What the exercise asks:
Below are the records. Retype exactly the lines between the lines holding "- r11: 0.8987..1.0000" and "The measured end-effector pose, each", inclusive.

Records provided:
BEGIN
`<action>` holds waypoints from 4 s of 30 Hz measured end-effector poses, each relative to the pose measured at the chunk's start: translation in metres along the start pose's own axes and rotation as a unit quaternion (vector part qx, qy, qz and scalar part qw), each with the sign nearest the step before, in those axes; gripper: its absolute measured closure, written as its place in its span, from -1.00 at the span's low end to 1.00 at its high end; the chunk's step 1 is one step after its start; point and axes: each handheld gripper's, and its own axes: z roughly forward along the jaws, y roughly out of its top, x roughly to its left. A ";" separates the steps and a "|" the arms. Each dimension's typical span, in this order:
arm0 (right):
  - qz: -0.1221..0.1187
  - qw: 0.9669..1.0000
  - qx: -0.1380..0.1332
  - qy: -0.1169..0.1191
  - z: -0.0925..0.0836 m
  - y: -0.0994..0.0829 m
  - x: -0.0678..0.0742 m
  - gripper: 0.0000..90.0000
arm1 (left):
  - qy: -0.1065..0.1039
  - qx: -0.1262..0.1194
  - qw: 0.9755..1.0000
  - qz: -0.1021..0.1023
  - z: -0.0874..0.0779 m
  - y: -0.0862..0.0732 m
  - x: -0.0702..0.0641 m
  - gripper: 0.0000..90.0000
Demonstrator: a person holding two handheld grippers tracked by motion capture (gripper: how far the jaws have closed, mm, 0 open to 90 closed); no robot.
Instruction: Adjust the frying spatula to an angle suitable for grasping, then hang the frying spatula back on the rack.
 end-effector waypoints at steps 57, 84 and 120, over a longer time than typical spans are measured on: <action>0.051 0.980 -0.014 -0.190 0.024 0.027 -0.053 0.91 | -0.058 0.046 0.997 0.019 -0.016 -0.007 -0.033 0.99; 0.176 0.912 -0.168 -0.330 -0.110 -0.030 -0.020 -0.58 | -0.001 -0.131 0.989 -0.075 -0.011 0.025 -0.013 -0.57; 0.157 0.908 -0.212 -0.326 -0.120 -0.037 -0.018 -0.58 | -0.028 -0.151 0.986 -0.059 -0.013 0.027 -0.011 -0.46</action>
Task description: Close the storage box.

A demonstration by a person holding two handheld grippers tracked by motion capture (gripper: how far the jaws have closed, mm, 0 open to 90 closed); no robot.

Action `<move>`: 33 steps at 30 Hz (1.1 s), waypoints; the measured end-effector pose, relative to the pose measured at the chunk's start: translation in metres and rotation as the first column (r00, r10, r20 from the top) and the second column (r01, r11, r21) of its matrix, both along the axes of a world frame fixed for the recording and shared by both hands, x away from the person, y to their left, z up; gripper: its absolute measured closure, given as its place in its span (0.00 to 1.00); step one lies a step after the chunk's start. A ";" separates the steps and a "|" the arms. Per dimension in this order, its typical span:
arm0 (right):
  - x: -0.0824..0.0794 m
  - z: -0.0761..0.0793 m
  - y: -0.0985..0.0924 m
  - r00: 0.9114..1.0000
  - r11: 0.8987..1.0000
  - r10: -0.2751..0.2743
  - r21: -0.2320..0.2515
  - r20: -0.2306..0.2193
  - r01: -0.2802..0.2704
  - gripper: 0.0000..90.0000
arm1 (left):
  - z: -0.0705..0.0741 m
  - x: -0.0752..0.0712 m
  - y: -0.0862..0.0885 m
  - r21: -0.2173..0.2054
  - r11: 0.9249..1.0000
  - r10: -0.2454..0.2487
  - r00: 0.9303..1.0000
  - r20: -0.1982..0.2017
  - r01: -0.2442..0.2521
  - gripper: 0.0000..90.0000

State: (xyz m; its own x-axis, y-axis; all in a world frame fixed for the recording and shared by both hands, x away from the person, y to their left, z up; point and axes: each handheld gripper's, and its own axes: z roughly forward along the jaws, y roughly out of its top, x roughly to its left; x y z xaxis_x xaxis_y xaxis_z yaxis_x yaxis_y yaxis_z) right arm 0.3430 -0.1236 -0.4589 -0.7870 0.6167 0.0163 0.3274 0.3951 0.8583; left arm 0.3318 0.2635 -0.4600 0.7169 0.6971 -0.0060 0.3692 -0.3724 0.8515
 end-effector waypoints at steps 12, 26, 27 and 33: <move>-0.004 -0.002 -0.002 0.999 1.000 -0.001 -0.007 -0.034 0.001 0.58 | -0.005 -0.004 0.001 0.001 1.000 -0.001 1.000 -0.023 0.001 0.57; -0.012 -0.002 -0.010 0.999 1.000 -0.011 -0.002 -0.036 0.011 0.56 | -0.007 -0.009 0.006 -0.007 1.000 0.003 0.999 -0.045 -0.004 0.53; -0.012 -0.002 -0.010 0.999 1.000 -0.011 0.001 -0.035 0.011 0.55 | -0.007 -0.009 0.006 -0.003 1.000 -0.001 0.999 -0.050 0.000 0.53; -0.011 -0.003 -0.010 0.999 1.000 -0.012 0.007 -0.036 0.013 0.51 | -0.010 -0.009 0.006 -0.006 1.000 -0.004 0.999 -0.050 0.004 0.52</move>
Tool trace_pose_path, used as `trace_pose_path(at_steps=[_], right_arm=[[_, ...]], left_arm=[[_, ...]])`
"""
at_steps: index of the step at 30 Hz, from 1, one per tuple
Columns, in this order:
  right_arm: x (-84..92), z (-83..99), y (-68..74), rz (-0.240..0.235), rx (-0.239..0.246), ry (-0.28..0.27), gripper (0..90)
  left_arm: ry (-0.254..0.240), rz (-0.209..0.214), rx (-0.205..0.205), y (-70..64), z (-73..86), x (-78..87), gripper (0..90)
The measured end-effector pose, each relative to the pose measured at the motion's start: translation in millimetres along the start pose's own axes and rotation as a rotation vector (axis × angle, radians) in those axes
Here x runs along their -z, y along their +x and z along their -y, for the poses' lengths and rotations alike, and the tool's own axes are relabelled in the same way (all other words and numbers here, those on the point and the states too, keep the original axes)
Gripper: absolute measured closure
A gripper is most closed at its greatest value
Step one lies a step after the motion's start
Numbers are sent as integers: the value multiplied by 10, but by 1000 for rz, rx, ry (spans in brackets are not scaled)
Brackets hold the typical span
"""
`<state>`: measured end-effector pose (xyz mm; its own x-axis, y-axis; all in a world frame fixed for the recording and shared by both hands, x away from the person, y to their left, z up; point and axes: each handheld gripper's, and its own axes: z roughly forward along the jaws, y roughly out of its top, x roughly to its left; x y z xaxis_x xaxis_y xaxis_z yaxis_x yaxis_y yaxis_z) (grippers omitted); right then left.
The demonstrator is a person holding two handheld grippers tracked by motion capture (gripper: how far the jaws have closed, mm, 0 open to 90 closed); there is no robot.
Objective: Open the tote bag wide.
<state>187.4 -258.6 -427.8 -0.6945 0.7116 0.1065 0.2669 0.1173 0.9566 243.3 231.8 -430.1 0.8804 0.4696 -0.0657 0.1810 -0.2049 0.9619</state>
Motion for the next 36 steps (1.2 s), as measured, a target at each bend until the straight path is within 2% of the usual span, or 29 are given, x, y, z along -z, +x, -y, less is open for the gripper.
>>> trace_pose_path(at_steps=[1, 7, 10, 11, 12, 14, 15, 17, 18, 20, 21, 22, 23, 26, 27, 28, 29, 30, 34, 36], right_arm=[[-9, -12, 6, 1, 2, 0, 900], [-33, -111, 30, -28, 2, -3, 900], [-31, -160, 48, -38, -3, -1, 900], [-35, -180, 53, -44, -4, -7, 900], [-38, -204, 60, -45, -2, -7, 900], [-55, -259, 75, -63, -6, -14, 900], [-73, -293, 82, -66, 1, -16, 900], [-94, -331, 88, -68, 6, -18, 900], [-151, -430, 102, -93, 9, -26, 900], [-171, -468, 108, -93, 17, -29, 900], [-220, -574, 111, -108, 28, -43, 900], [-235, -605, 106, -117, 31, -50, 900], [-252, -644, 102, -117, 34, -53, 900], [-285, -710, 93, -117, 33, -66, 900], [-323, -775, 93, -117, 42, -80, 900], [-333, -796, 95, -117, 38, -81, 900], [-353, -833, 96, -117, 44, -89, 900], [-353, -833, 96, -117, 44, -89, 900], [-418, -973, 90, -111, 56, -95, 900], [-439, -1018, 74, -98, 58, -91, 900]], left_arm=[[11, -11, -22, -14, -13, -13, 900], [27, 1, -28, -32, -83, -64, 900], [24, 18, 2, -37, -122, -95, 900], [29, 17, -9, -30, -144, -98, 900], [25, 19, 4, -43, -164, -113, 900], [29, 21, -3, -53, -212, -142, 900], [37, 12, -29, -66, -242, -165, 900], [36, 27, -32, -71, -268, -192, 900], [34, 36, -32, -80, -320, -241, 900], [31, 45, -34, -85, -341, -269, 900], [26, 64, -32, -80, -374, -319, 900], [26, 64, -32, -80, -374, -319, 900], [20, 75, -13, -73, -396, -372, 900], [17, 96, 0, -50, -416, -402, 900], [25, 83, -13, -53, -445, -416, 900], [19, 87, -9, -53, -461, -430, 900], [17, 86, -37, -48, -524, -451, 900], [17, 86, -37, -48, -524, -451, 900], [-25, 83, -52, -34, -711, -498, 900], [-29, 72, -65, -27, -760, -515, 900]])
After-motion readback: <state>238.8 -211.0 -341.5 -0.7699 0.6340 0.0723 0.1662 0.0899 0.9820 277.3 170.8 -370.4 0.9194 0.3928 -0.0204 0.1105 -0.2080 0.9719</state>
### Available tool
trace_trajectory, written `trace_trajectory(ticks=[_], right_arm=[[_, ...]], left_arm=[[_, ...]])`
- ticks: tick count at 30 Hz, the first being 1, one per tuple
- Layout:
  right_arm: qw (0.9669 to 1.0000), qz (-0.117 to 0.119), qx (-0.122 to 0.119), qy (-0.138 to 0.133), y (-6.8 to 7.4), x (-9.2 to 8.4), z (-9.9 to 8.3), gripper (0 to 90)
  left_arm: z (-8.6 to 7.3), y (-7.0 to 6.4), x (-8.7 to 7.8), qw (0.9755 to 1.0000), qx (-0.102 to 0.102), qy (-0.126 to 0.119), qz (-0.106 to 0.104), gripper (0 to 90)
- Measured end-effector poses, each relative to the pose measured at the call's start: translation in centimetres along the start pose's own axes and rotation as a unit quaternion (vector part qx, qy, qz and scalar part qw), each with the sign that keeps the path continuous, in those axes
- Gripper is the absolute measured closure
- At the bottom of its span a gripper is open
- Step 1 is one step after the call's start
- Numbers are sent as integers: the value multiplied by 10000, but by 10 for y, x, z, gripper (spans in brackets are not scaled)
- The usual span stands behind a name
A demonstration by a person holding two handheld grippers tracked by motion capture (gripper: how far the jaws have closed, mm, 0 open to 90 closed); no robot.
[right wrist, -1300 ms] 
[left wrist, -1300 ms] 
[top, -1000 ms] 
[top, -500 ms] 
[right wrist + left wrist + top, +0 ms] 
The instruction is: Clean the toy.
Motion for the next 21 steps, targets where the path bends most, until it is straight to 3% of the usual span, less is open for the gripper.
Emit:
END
Result for this exercise:
  - r11: 0.8987..1.0000
  - r10: -0.2751..0.2743
  - r21: -0.2320..0.2515
  - r20: -0.2306..0.2193
  - r01: -0.2802..0.2704
  - gripper: 0.0000..90.0000
arm1 (left):
  - z: -0.0705..0.0741 m
  - x: -0.0752..0.0712 m
  - y: -0.0862..0.0885 m
  - r21: -0.2173..0.2054
  - r11: 0.9249..1.0000
  - r10: -0.2454..0.2487
  - r00: 0.9303..1.0000
  - r20: -0.1982..0.2017
  - r01: -0.2442..0.2521
  - gripper: 0.0000..90.0000

State: (xyz m; its own x-axis, y-axis; all in a world frame fixed for the recording and shared by both hands, x away from the person, y to their left, z up; point and axes: each handheld gripper's, and its own axes: z roughly forward along the jaws, y roughly out of its top, x roughly to its left; x y z xaxis_x xaxis_y xaxis_z yaxis_x yaxis_y yaxis_z) right arm 0.3430 -0.1236 -0.4589 -0.7870 0.6167 0.0163 0.3274 0.3951 0.8583; left arm 0.3318 0.2635 -0.4600 0.7169 0.6971 -0.0060 0.3692 -0.3724 0.8515
 end-effector waypoints at steps 12, 26, 27 and 33: <move>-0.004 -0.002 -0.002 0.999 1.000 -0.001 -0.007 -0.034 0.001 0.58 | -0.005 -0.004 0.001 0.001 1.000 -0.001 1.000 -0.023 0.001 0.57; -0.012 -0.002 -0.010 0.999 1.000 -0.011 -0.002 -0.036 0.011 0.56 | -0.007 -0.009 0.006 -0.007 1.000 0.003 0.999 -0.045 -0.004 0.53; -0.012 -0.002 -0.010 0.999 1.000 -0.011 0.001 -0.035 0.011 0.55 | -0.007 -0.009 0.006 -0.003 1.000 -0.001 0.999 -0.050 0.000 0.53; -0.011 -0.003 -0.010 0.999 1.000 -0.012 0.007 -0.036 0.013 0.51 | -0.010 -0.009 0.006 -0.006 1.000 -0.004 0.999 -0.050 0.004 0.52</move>
Tool trace_pose_path, used as `trace_pose_path(at_steps=[_], right_arm=[[_, ...]], left_arm=[[_, ...]])`
"""
at_steps: index of the step at 30 Hz, from 1, one per tuple
Columns, in this order:
  right_arm: x (-84..92), z (-83..99), y (-68..74), rz (-0.240..0.235), rx (-0.239..0.246), ry (-0.28..0.27), gripper (0..90)
  left_arm: ry (-0.254..0.240), rz (-0.209..0.214), rx (-0.205..0.205), y (-70..64), z (-73..86), x (-78..87), gripper (0..90)
The measured end-effector pose, each relative to the pose measured at the motion's start: translation in millimetres along the start pose's own axes and rotation as a rotation vector (axis × angle, radians) in those axes

That completes the answer.